TASK DETAILS
The answer is every line in the data below that contains the word "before".

GIVEN DATA
....................

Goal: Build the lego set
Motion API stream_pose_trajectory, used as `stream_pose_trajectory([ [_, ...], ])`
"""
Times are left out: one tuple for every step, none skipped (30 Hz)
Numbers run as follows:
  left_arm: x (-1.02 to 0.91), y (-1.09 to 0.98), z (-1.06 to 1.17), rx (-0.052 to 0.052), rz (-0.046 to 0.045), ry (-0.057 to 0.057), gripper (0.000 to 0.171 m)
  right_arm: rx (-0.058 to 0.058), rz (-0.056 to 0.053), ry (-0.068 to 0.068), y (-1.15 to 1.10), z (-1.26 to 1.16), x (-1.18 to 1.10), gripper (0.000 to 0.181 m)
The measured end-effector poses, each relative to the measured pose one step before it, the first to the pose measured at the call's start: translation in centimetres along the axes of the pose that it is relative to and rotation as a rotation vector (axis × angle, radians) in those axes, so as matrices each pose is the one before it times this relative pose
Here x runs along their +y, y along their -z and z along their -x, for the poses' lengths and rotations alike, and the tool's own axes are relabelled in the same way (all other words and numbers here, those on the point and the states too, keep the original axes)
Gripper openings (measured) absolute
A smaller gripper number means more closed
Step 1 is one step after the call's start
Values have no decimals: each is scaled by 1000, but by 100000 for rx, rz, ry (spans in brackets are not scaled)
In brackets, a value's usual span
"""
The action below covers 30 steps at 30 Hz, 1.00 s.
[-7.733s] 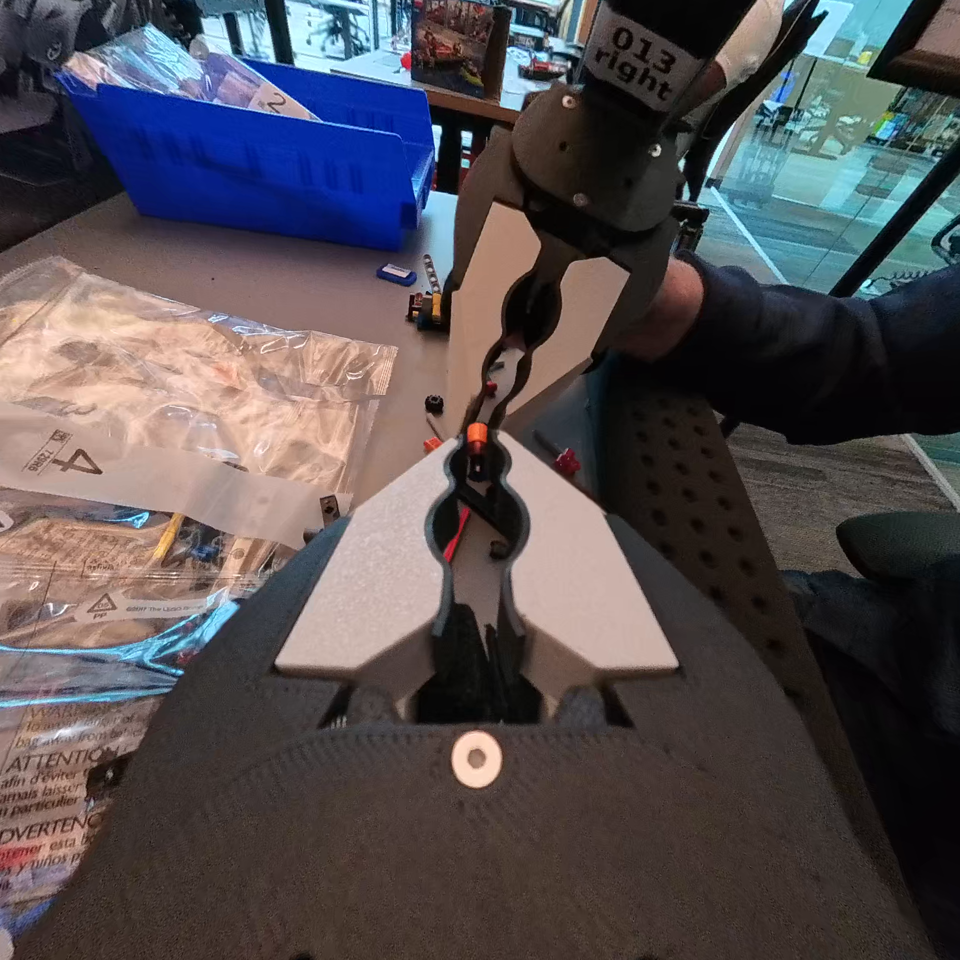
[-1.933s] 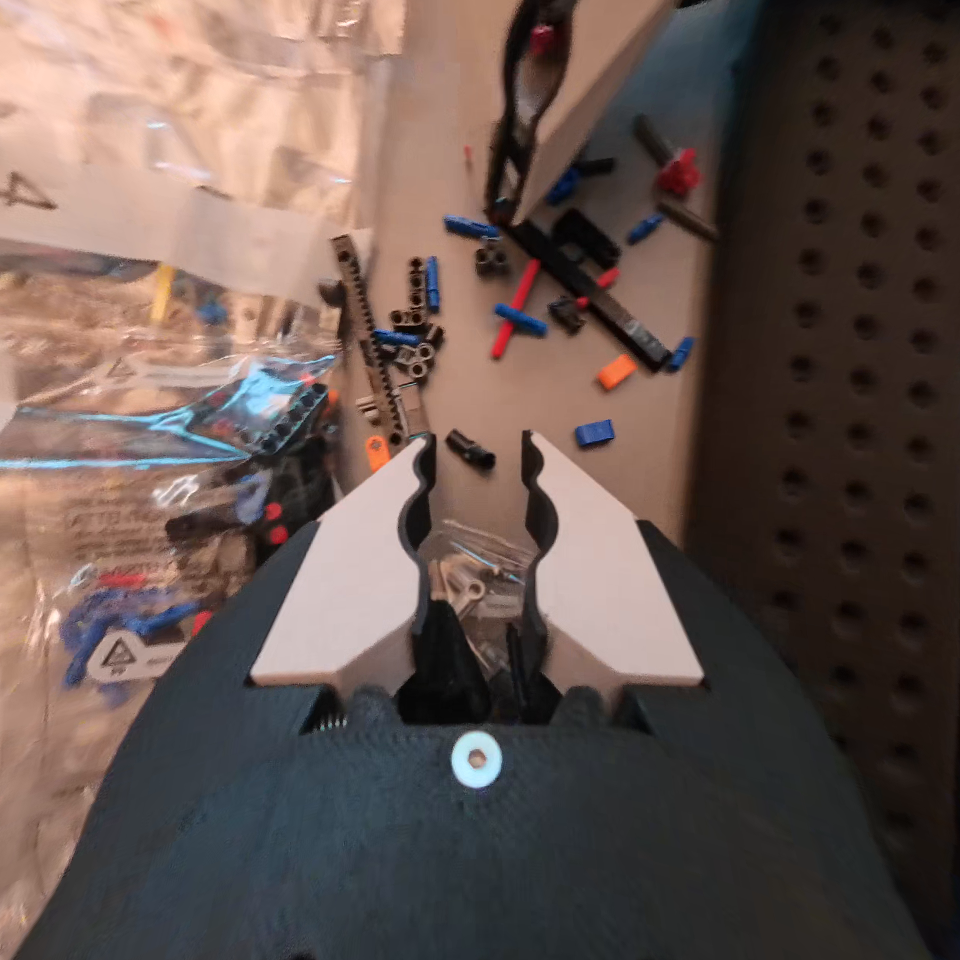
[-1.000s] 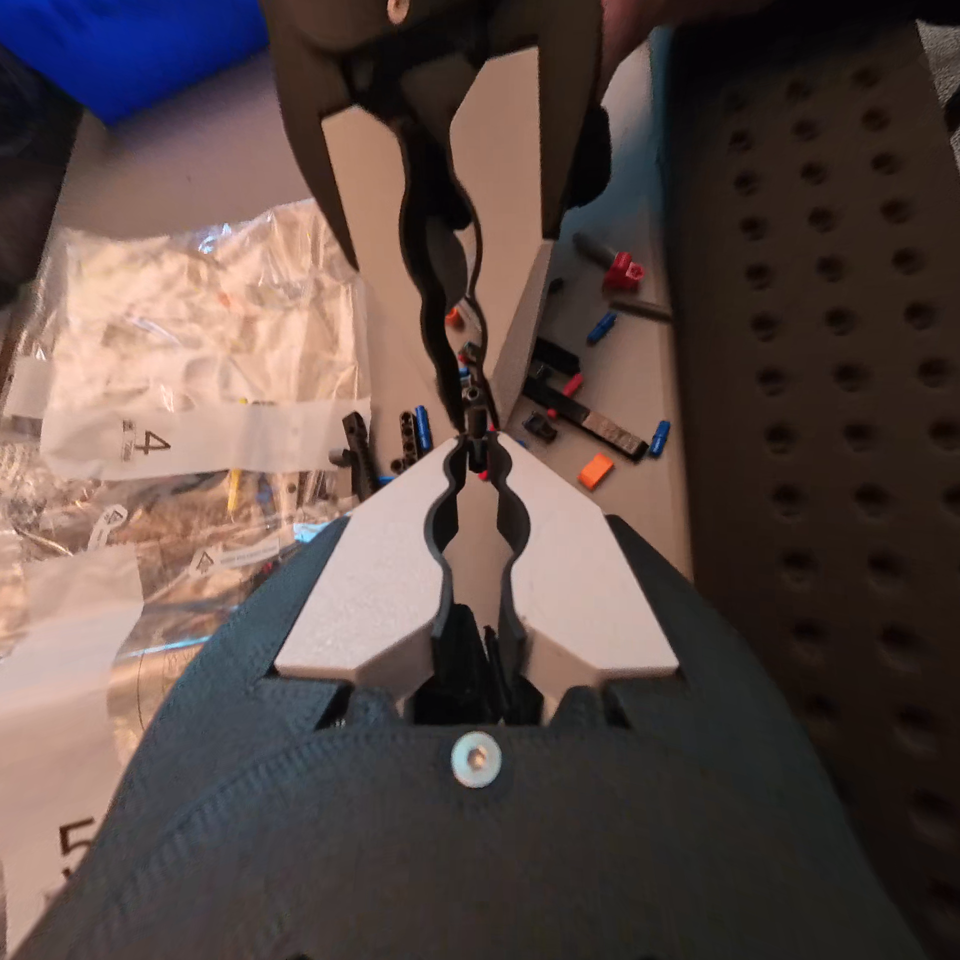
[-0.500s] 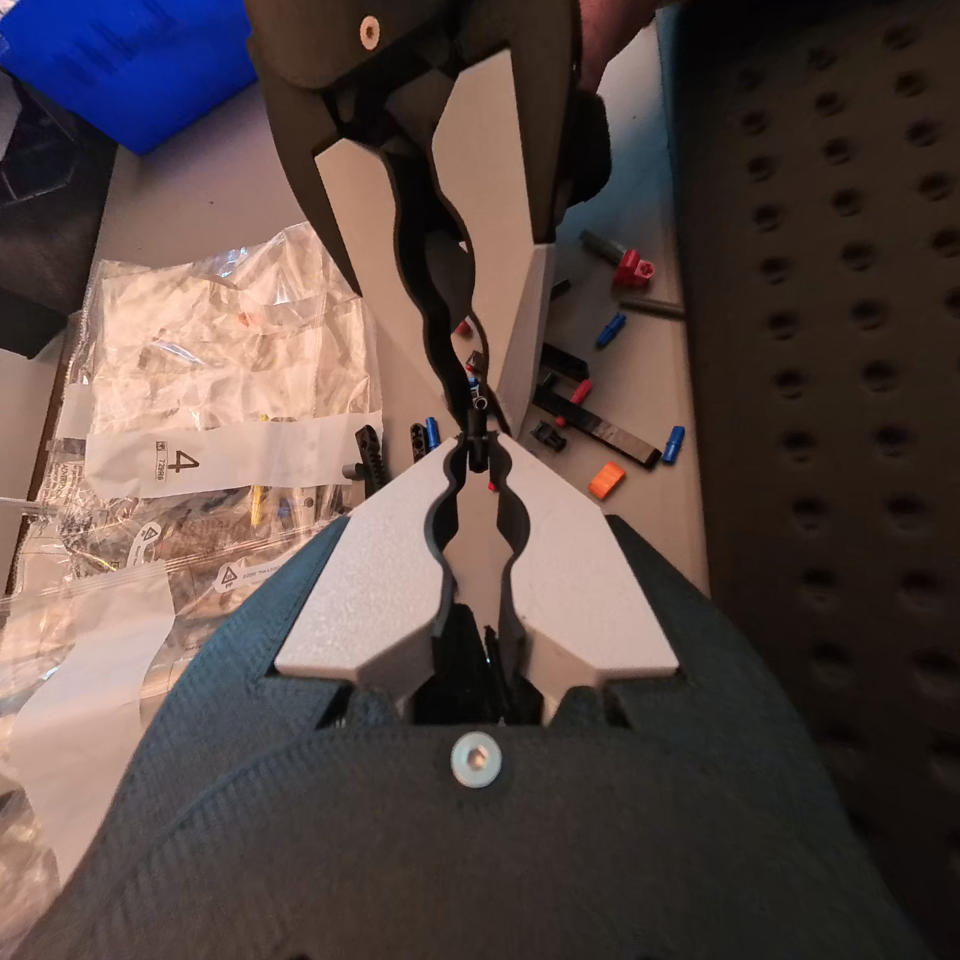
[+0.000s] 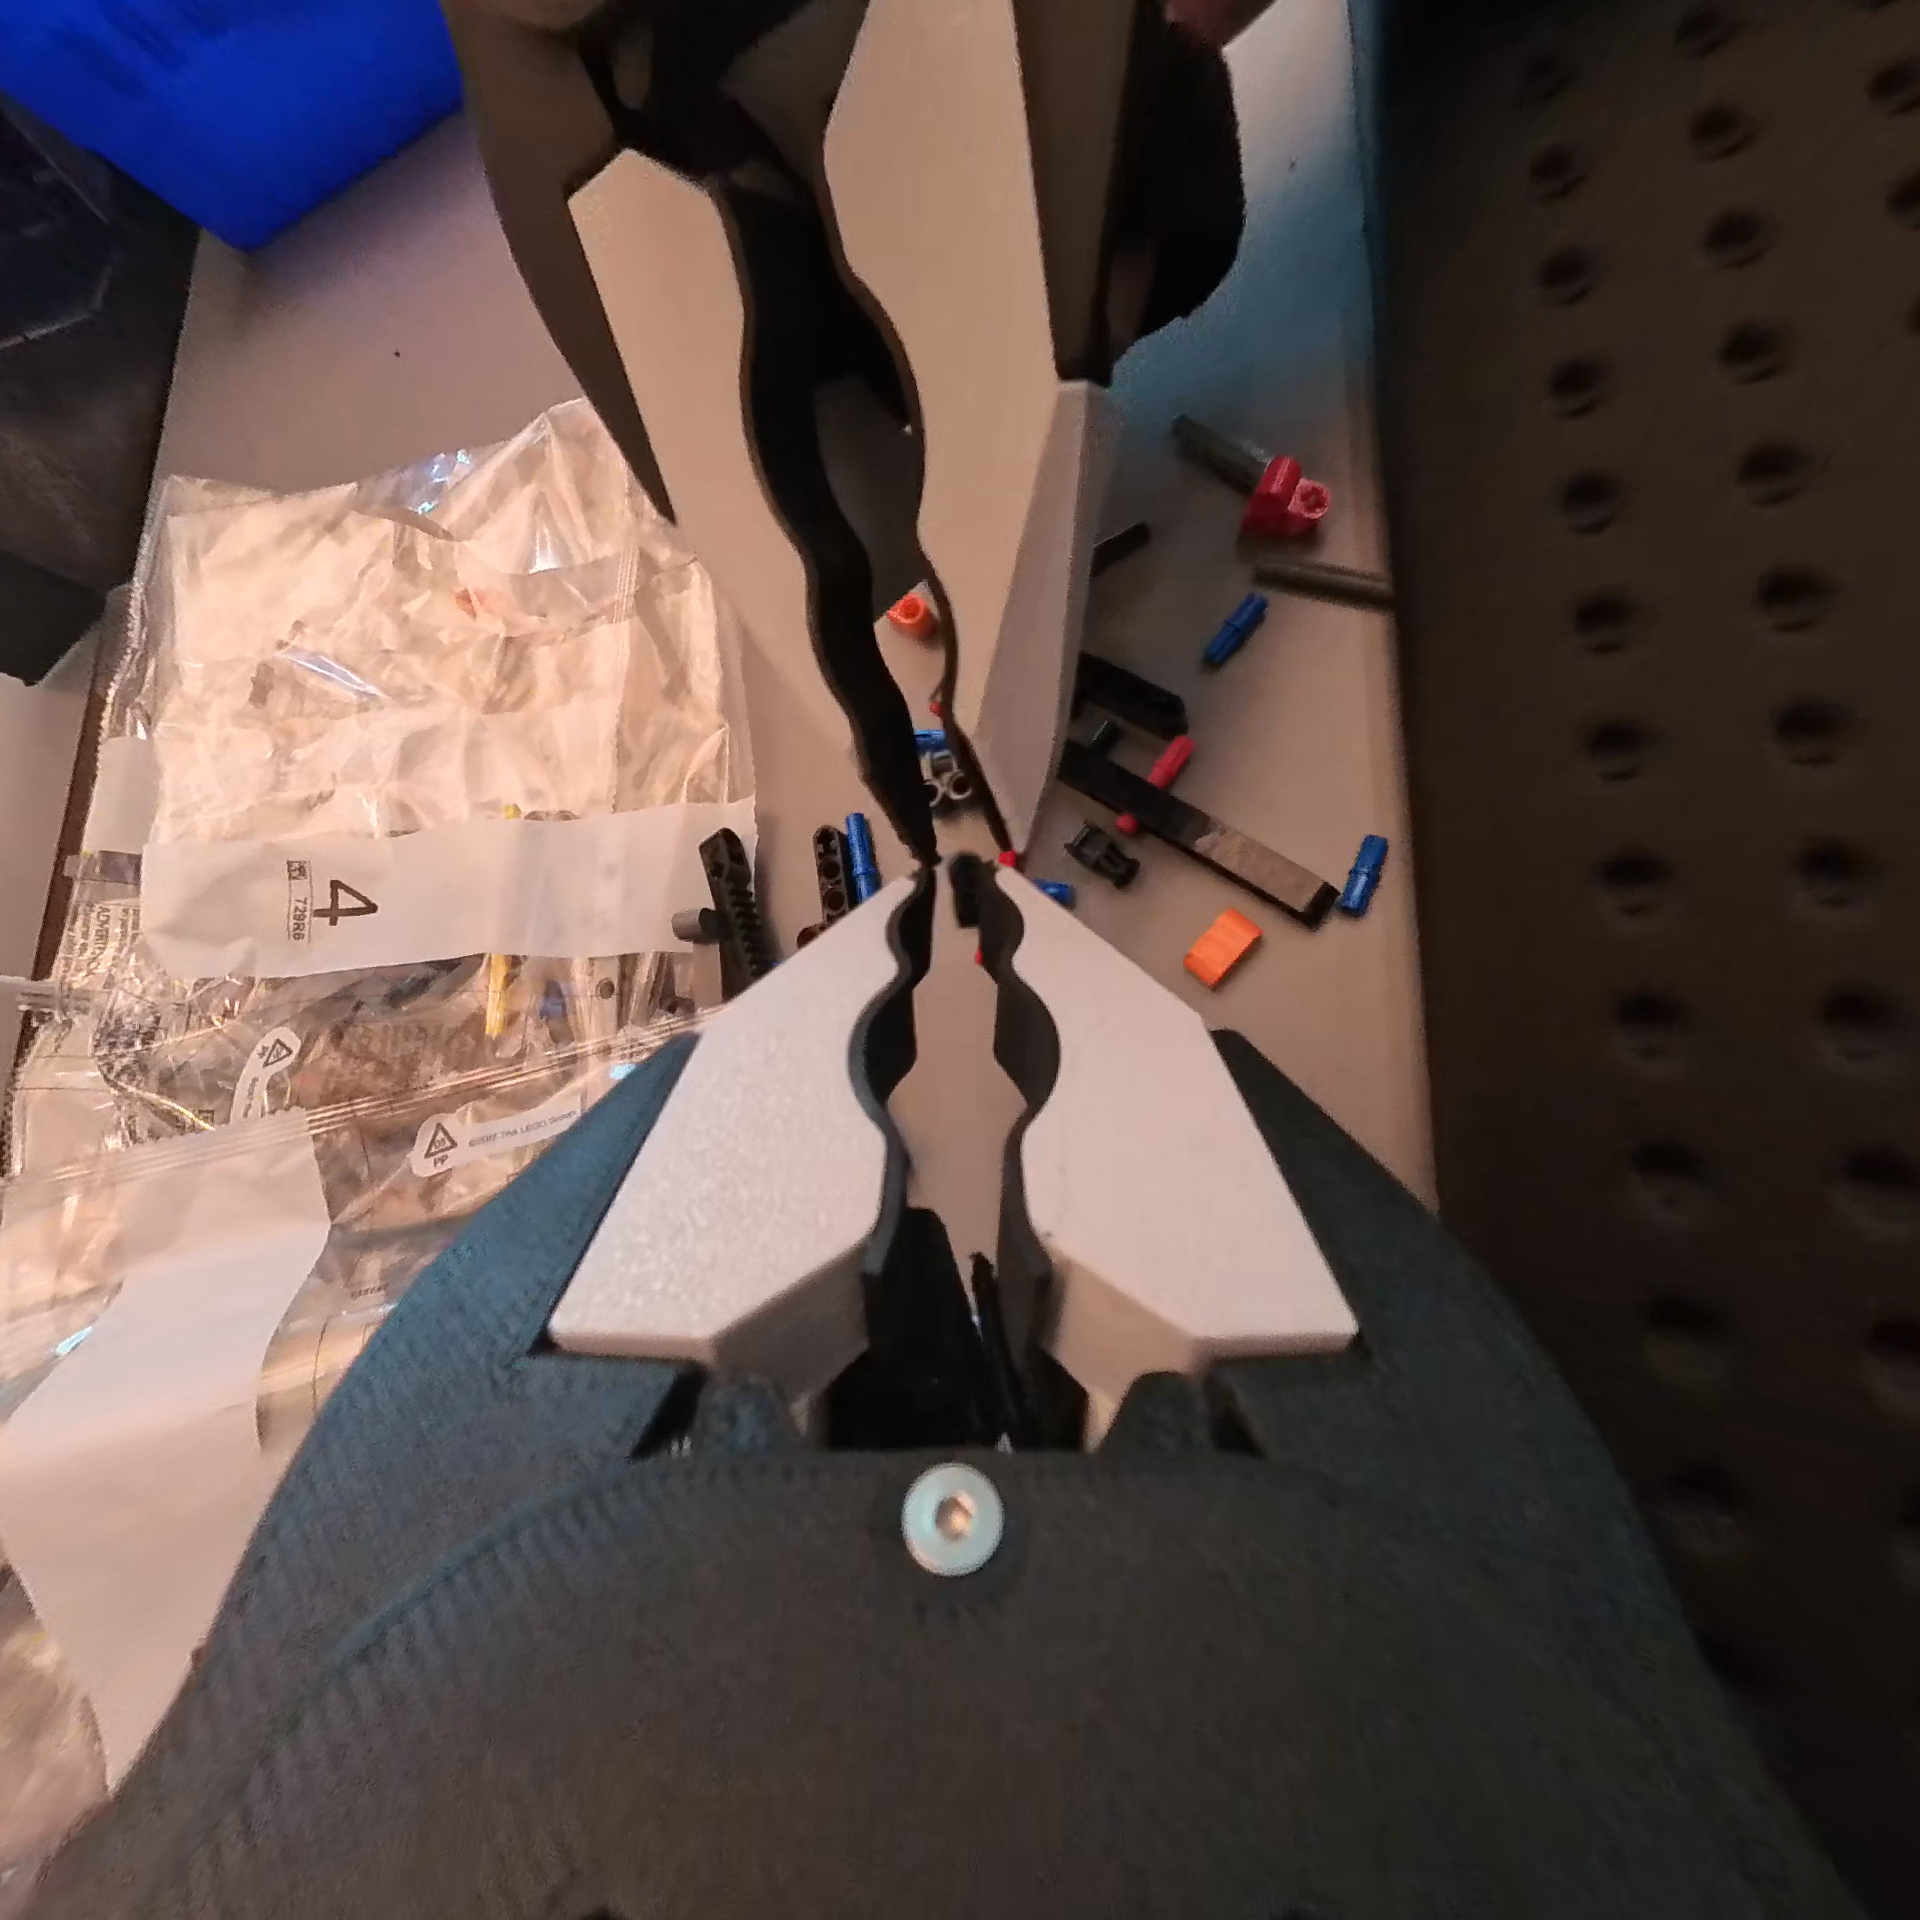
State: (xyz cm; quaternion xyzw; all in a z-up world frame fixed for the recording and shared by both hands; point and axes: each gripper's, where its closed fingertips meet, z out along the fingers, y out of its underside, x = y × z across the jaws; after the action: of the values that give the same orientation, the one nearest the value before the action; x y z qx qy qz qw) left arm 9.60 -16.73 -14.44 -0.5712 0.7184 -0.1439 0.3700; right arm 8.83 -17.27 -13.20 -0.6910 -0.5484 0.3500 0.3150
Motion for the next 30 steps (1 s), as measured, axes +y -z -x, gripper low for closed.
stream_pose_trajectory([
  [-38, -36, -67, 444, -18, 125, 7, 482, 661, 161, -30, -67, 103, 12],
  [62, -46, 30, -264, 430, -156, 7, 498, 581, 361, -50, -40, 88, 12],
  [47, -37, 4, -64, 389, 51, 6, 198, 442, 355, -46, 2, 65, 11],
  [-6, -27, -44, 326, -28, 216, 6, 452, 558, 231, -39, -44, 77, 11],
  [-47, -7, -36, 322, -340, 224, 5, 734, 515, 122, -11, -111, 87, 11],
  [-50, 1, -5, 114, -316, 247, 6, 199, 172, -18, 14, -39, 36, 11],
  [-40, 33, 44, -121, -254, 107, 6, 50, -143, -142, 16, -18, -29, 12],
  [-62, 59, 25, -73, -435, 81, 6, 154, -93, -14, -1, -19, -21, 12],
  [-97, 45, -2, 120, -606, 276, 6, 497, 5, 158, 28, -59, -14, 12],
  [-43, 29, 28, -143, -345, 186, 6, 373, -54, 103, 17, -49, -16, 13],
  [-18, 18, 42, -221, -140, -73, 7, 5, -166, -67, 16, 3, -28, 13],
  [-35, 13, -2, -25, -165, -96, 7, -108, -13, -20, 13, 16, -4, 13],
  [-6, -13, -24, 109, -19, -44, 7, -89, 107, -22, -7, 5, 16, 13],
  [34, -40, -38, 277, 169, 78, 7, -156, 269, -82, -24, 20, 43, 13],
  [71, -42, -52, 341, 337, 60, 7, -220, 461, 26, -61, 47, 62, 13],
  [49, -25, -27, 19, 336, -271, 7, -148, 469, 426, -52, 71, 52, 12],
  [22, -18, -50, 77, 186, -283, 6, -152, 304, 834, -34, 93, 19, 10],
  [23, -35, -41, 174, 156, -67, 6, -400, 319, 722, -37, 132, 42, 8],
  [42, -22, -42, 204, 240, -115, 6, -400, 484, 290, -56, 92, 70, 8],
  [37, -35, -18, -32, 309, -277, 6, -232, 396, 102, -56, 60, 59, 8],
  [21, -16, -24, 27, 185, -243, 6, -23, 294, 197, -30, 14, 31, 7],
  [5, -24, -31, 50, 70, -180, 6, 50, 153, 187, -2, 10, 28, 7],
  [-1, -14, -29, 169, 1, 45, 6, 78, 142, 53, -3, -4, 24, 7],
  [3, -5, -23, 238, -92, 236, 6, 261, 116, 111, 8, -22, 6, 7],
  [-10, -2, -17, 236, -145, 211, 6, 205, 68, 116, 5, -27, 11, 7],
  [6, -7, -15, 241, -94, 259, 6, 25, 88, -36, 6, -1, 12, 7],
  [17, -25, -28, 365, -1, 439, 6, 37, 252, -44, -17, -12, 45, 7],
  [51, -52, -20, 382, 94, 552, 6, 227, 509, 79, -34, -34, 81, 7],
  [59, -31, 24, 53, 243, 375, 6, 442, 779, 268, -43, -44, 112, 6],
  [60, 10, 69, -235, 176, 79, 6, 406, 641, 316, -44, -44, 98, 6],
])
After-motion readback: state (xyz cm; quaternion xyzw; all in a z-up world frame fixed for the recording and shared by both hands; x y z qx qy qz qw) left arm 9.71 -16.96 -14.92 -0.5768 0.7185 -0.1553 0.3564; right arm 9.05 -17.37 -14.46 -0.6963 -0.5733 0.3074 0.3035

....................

TASK RESULT
The measured end-effector poses, each relative to the measured pose one step before it, the first to the pose measured at the call's start: translation in centimetres along the axes of the pose that it is relative to and rotation as a rotation vector (axis × angle, radians) in those axes, so as matrices each pose is the one before it times this relative pose
State: (xyz cm; quaternion xyzw; all in a z-up world frame fixed for the recording and shared by both hands; point and axes: each gripper's, where its closed fingertips meet, z out along the fingers, y out of its underside, x = y × z across the jaws; after the action: of the values that give the same orientation, the one nearest the value before the action; x y z qx qy qz qw) left arm 9.60 -16.73 -14.44 -0.5712 0.7184 -0.1439 0.3700; right arm 8.83 -17.27 -13.20 -0.6910 -0.5484 0.3500 0.3150

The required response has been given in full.